== Task description ==
Wherever a line in the data below holds "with", copy that line.

== Raw data ==
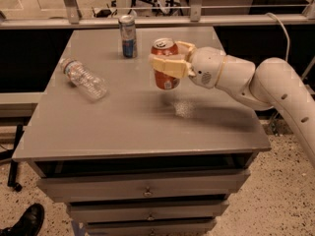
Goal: Place coke can upright
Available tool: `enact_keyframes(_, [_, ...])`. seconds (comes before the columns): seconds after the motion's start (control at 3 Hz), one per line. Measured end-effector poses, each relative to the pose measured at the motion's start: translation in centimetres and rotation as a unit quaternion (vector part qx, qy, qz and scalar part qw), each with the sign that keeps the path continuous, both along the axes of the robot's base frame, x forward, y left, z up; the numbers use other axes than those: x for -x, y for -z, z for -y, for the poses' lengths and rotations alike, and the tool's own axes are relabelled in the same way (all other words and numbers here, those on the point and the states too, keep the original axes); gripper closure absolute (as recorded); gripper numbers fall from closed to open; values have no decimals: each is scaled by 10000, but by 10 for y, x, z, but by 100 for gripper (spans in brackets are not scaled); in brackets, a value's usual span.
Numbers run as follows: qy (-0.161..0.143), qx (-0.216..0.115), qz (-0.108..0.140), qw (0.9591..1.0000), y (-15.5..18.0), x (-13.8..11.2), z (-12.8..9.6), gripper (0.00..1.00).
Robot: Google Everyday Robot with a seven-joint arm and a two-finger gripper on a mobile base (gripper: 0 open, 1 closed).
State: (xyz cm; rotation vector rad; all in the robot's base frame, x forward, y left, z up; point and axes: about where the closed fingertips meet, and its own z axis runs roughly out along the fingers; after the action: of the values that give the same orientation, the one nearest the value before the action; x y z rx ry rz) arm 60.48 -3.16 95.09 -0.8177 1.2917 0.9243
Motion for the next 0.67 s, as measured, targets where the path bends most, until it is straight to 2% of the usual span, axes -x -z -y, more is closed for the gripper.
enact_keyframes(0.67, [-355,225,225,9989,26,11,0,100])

== Response area ==
Available tool: `enact_keyframes(_, [_, ...])`. seconds (comes before the columns): seconds after the motion's start (control at 3 Hz), one per line. Measured end-effector poses, each relative to the pose measured at the motion's start: translation in centimetres and rotation as a unit quaternion (vector part qx, qy, qz and scalar part qw), each with the sign that keeps the path continuous, both along the axes of the robot's base frame, x forward, y left, z up; the numbers use other axes than those: x for -x, y for -z, z for -y, for the poses' lengths and rotations alike, and the tool's own axes are relabelled in the same way (all other words and numbers here, those on the point and the states too, keep the original axes); gripper closure absolute (as recorded); gripper numbers fall from closed to open; values have no decimals: each is scaled by 10000, but by 10 for y, x, z, but by 100 for gripper (spans in brackets are not scaled); in brackets, a value's usual span.
Robot: Google Everyday Robot with a seven-joint arm and a two-finger gripper on a mobile base (gripper: 0 open, 1 closed).

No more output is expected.